= Viktor Michailovich Ladviščenko =

Viktor Michailovič Ladviščenko was a Russian monumentalist painter, member of the USSR Artist Union.

Active throughout the 1960s and into the 1980s, he was one of the most representative members of the post-Stalinist current of the Socialist realism.
Born in Leningrad, now St. Petersburg, in 1930, he completed his studies at the Academy of Fine Arts and Industries of Leningrad and graduated with a specialization in monumental painting. His diploma, designed in collaboration with his colleague Marat Ghirshevič Podoksin, was the celebration of the Red Army: with Podoskin, Ladviščenko conceived the project for the pictorial decoration of the main hall of the Museum of Military History of the Artillery in St.
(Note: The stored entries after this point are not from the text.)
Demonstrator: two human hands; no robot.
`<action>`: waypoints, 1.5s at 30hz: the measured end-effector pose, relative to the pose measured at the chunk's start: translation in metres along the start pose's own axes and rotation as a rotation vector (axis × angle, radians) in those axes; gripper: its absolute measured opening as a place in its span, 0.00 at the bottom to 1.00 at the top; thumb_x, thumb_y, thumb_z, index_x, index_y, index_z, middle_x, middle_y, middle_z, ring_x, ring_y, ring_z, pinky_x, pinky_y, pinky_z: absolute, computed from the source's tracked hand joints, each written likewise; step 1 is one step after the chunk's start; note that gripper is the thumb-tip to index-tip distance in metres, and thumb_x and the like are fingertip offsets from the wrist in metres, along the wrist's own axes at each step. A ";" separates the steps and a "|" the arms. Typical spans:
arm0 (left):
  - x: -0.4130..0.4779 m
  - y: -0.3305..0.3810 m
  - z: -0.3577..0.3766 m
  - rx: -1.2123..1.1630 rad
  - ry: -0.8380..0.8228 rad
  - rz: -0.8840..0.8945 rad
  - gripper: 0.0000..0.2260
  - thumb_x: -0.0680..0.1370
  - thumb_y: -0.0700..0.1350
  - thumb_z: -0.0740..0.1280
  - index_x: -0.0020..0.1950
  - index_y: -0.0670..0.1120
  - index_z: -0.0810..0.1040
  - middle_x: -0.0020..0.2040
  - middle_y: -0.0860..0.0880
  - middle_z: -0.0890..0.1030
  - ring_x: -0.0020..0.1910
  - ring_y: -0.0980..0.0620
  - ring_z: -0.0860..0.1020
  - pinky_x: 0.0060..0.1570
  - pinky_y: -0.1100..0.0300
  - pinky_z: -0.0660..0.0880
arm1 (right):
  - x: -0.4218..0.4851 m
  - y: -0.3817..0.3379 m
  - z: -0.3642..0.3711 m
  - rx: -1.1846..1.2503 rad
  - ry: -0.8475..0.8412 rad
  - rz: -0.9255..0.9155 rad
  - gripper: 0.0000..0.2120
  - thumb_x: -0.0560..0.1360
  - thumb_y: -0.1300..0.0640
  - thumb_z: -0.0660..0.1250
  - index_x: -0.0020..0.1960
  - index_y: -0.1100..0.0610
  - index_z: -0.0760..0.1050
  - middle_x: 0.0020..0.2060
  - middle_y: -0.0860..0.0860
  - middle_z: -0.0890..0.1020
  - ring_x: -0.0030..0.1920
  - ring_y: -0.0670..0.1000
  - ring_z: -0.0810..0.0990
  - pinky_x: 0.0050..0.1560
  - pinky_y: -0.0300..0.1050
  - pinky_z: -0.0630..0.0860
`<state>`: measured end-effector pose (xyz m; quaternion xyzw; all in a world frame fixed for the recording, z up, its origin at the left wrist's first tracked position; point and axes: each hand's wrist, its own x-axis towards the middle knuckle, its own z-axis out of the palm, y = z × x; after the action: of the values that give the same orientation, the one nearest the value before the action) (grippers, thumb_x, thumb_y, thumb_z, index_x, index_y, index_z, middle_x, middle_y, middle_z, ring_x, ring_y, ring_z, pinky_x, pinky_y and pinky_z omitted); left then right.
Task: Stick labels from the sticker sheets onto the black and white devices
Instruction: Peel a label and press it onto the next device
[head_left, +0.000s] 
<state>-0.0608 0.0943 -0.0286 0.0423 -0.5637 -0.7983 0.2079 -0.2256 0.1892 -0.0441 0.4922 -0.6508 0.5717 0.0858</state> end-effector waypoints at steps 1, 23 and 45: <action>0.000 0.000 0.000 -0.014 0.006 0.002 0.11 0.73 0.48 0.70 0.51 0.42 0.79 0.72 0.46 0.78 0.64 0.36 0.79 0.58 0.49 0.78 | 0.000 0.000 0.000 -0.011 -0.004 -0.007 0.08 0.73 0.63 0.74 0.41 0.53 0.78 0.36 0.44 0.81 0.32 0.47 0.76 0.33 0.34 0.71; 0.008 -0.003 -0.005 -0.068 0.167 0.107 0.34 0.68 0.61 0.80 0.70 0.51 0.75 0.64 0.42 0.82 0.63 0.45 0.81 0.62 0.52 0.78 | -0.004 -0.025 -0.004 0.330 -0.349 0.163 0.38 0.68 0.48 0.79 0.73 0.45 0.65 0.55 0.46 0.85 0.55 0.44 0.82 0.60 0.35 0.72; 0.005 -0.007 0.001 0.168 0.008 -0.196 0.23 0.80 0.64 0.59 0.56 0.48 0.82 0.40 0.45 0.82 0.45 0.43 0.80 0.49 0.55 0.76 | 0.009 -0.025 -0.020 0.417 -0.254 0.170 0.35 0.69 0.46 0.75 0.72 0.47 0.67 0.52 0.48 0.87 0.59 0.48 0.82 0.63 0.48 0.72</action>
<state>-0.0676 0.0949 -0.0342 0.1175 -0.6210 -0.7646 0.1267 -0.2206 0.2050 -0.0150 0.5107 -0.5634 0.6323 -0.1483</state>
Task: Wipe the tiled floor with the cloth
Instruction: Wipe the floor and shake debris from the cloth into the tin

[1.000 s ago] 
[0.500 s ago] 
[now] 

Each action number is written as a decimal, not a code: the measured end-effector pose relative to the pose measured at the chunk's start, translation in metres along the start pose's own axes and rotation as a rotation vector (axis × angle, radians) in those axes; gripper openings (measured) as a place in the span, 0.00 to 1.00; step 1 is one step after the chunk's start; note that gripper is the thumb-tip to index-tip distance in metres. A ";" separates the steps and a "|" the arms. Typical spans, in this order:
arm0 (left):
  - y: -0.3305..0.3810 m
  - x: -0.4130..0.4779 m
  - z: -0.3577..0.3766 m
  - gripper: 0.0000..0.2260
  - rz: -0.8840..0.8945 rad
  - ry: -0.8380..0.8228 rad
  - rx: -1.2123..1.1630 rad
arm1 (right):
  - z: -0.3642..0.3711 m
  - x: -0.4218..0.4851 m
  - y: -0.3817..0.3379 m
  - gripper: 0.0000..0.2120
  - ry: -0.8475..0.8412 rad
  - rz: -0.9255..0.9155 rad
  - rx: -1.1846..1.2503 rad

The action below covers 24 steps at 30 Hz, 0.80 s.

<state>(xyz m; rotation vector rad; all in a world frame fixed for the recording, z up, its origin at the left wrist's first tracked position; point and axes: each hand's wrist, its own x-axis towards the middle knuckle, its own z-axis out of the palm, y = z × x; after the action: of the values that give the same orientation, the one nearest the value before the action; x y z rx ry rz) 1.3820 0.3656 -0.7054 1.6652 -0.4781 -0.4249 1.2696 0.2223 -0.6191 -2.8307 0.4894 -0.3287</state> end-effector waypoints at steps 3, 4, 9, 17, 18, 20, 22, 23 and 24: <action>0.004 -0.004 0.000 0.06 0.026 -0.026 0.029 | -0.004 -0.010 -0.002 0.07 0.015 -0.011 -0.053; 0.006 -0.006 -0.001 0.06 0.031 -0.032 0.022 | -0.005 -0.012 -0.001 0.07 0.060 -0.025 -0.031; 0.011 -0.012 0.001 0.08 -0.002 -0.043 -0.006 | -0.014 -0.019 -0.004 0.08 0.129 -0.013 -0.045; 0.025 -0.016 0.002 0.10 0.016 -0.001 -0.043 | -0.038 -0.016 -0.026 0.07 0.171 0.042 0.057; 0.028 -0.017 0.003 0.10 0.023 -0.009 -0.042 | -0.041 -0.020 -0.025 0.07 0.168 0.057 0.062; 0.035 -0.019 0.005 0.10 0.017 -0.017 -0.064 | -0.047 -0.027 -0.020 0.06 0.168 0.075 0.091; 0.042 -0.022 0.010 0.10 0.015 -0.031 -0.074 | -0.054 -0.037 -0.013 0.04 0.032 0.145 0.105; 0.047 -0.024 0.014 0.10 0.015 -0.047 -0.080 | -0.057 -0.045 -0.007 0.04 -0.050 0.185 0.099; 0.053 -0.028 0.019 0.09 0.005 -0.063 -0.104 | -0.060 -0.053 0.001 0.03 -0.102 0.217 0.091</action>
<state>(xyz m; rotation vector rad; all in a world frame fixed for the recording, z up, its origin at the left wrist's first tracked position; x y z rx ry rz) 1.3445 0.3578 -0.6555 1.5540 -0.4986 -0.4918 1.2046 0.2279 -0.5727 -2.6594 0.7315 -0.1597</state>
Petersburg . Their supervisors were A. Kazantsev and K. Ignatov.

== Work ==
Among the works that the State commissioned him to paint, there were the cartoons for the mosaics of the Museum of the Great October Revolution in St. Petersburg (former name of the Museum of Russian Political History), made in 1973 with his colleague M. Podoksin and the monumental fresco, painted in tempera in the Palace of Culture, called "The Metallurgic", in the city of Izhevsk, painted in collaboration with M. Podoskin as well (1975–76).
In 1965, Ladviščenko participated in Moscow to the historic exhibition "In Defence of Peace", an event organized to celebrate the 20th anniversary of the victory of the USSR against the Nazi-fascist block. Among the participants there were artists like Dmitry Zhilinskij (1927 - 2005), who, on that occasion, displayed his famous painting "Gymnasts of the USSR". Throughout his artistic career, Ladviščenko always remained a member of the State association "Union of Artists of the USSR."